HE SHOULDA BEEN A CONTENDER
Film argues Sly’s brother had the talent, but not the luck, to make it big
You might remember Frank Stallone from the minute or so he spent onscreen in his brother Sylvester’s 1976 Oscar-winning “Rocky.” During the opening titles, Frank was the guy in the baseball jacket leading the street corner doo-wop group sharing a bottle of wine around a garbage can fire while singing, “Take you back, do do do do, take you back…” There’s also a moment when Rocky is walking with Adrian at night and he crosses paths with Frank (who is identified in the credits as one of the “Streetcorner Singers”) and Rocky chides him:
“Hey, the bum from the docks. Get a job, you bum!”
After that encounter on the street, Sylvester/Rocky went in one direction, toward global success and fame and fortune, while Frank headed the other way, continuing down a 50-year path with the occasional pit stop in the spotlight separated by years if not decades of toiling in relative showbiz obscurity.

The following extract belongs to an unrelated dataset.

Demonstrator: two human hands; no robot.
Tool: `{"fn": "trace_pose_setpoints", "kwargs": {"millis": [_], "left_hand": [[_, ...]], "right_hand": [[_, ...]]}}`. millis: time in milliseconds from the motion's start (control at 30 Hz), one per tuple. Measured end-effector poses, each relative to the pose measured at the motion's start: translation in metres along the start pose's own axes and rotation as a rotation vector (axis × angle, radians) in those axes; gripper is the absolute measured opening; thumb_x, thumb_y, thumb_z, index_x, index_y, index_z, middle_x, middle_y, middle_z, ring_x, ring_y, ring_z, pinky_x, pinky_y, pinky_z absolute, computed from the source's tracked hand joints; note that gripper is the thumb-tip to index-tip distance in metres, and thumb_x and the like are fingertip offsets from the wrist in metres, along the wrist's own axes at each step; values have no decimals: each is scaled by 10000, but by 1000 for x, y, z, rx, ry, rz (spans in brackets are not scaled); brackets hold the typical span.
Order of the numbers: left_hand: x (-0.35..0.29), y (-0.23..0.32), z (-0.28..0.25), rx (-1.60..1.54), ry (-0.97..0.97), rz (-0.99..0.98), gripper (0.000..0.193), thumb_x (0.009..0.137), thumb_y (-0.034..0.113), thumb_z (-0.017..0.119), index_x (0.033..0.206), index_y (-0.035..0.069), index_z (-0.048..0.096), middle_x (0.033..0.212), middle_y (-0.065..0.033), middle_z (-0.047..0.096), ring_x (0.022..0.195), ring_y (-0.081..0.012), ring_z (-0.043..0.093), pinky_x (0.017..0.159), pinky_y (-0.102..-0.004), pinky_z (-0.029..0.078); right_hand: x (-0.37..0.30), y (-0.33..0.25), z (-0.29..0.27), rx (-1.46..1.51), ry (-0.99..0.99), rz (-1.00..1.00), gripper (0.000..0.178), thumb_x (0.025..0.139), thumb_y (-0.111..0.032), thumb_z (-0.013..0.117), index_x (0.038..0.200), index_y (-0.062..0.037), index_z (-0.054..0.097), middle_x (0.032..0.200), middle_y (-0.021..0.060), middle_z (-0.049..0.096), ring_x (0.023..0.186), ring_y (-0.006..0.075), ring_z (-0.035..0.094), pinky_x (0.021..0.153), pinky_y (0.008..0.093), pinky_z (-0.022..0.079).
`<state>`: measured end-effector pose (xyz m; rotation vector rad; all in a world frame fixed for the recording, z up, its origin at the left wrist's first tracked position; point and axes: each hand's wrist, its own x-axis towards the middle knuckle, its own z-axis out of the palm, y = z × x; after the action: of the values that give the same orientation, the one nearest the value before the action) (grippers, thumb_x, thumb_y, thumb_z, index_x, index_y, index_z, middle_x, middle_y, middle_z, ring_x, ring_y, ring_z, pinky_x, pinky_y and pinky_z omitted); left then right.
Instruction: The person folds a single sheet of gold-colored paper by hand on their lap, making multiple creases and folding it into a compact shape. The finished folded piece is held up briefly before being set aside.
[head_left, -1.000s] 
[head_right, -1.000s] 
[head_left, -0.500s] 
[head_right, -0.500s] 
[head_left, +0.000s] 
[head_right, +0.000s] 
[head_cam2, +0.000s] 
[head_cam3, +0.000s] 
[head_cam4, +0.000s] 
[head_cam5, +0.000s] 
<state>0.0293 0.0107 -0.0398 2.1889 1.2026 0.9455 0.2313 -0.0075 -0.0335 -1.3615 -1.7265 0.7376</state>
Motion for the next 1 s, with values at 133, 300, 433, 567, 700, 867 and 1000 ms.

The bittersweet documentary “Stallone: Frank, That Is” strives valiantly and in some cases almost desperately to make the case the 70-year-old Stallone had the musical chops and the raw acting talent to become a major star like his big brother, but never quite got that shot at the heavyweight title due to bad timing, bad luck, bad management, bad karma and bad breaks. Given Frank Stallone is listed as a producer on the film, it’s little surprise the 73-minute documentary often comes across as a hagiography/infomercial, as an eclectic bunch of celebs including Arnold Schwarzenegger, Billy Dee Williams, Geraldo Rivera, Talia Shire, Frankie Avalon, Duff McKagan from Guns N’ Roses, John Oates, Billy Zane and Sylvester Stallone praise Frank’s musical and acting talents. (Sidebar: Although Frank’s filmography consists mostly of B-movie junk such as “Terror in Beverly Hills” and “Lethal Cowboy,” he did turn in memorably strong supporting work in quality films such as “Tombstone” and “Barfly.”)
Meanwhile, Frank complains about the “Hollywood bull----” that robbed him of an Oscar nomination for his song “Far From Over” and complains about talk show hosts who always wanted to ask questions about Sylvester, and music venues that promoted his shows by advertising an appearance by “Rocky’s Brother.”
All valid and true, but as the documentary points out, Frank was barely eking out a living as a musician for the better part of a decade before Sly cast him in “Rocky” and put “Take You Back” on the movie’s bestselling soundtrack, and when Sly was directing the sequel to “Saturday Night Fever,” he put nine of Frank’s songs on the soundtrack, including “Far From Over,” which reached No. 1 on the Billboard charts. So even as Frank often comes across as Fredo in “The Godfather,” wailing that he’s “smart, not like everybody says, like dumb” (in a self-effacing moment, Frank even quotes that line), the truth is, the major highlights of Frank’s career were made possible in large part because he’s Frank Stallone, not Frank Somebody Else.
Not that Frank is without talent or without charm. He’s still out there performing, and he’s got a hell of a voice, and he sure has a way with a story. Director Derek Wayne Johnson is clearly a fan of Frank, and of “Rocky”; his prior films include the documentary short “40 Years of Rocky: The Birth of the Classic” and a full-length documentary about “Rocky” director John G. Avildsen.
Johnson is a talented filmmaker, but it’s probably time to move on from the “Rocky” oeuvre. I love “Rocky” too, but I’ll be OK if we don’t get documentaries on the guys that played the club fighter Spider Rico or Miles Jergens the promoter.